Eve, ignoring the chicken reference, felt tears rise and sting, as she replied, “Yes. She made me feel…I’ve never felt that way, you know, with anyone.” Tears streamed down Eve’s cheeks.
Roxanne put her arm around Eve’s shoulders. “I’m sorry, mate.”
“Honestly, she only had to look at me, Rox. She has this smile thing going on, melty.” Eve drew out the word melty. “And when she touched me, well.” Eve puffed out her cheeks and sniffed. “And then, when she lay naked on top of me, for God’s sake.” Eve took off her jumper and looked across to Roxanne, who had shifted in her seat. “Sometimes it can take me ages, you know.” Eve blushed, self-consciously. “And then I find it hard to let myself relax.”
Roxanne protested, “Oh my God, TMI.”
“But with Moira, Rox, it felt different—like it was meant to be.” Eve looked away, a wistful expression on her face. “It was magical. She made love to me under the stars, like in the movies—”
“What—you did it outside? Bloody hell.”
“I know. It was Moira’s idea.”
“Really? I thought, you said she hadn’t much, if any, gay experience. You didn’t think to ask her if she had previous girlfriends or—I don’t know—a current girlfriend, perhaps?”
Eve shook her head. “She hasn’t, at least, that’s what I assumed—”
“You mean presumed?”
Eve frowned. “It all seemed, I don’t know, a big deal to her somehow. And she needed quite a lot of reassurance, at least, at first.” Eve shrugged. “So what do you think I should do? I mean, should I ring her again? I don’t want to pressurize her if she doesn’t…” Eve bit her lip.
There was an awkward pause.
“Well, I guess you could ring again. You don’t want to look desperate though, Evie.” Roxanne sighed.
“No, I guess not,” Eve said with a desolate tone, as she watched Roxanne clamber from the sofa and walk over to the front door. “You’re leaving already? I thought we were going to the cinema.
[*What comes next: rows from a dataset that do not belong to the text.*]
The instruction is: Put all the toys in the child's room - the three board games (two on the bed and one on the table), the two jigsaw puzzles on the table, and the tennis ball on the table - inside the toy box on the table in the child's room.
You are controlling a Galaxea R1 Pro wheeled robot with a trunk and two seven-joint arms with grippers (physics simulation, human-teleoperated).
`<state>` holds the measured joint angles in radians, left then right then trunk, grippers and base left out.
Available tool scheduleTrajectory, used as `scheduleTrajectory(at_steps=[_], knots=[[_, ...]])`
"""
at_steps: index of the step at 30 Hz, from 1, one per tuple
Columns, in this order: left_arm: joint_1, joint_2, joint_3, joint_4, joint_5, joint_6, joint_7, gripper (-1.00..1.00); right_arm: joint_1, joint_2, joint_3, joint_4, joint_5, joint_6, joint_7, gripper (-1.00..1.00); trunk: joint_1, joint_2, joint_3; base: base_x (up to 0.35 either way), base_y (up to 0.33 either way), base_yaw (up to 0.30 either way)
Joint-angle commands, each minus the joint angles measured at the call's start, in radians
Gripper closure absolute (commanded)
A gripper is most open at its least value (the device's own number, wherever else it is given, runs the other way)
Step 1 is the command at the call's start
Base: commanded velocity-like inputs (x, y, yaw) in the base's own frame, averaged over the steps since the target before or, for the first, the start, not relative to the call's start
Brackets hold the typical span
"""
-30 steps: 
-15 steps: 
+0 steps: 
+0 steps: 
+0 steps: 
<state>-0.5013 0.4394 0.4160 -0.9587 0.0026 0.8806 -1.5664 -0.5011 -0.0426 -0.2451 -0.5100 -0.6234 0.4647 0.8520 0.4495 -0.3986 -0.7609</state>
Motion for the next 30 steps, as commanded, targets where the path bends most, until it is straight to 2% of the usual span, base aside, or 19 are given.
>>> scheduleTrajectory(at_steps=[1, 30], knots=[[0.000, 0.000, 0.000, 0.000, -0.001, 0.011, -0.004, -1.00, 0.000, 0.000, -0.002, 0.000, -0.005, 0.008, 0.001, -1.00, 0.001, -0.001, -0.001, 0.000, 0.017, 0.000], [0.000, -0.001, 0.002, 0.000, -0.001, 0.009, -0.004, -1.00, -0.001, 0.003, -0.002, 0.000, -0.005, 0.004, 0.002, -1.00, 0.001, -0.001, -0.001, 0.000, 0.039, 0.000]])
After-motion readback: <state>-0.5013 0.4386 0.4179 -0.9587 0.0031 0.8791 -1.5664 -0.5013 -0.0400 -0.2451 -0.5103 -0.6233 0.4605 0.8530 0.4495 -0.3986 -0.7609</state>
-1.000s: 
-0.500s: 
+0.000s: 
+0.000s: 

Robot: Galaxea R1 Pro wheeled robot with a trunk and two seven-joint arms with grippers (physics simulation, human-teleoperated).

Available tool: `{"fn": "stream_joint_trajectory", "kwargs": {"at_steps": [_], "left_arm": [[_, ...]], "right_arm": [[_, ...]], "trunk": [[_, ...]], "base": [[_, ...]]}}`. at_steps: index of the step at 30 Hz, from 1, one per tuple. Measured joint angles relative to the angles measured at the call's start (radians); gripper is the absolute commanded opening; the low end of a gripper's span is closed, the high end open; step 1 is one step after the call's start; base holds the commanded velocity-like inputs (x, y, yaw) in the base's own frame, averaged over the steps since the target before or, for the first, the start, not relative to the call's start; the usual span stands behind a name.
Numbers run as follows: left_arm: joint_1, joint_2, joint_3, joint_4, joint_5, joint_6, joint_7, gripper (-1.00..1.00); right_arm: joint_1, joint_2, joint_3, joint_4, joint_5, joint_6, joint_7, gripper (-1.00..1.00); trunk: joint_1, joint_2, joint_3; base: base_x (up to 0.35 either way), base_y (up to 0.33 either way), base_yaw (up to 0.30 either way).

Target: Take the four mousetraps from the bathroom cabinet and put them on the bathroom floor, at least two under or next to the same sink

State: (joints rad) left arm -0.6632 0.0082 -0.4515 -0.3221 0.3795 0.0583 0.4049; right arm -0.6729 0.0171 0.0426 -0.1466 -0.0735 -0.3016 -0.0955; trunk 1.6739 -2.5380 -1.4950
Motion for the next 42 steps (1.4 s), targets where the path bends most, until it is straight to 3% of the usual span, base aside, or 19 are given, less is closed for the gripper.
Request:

It’s Sunday, we always go. Rox?”
“No offence, but there’s only so much sex under the starlight I can take without heaving. And let’s face it, we both know you’re just going to sit there like a zombie.” Roxanne pulled on her coat. “Look, I don’t know what to say to you, mate. Ring her, don’t ring her—whatever. I don’t care. But this whole distracted, sad, anguished thing you’ve got going on—no offence, but it’s kind of a drag.”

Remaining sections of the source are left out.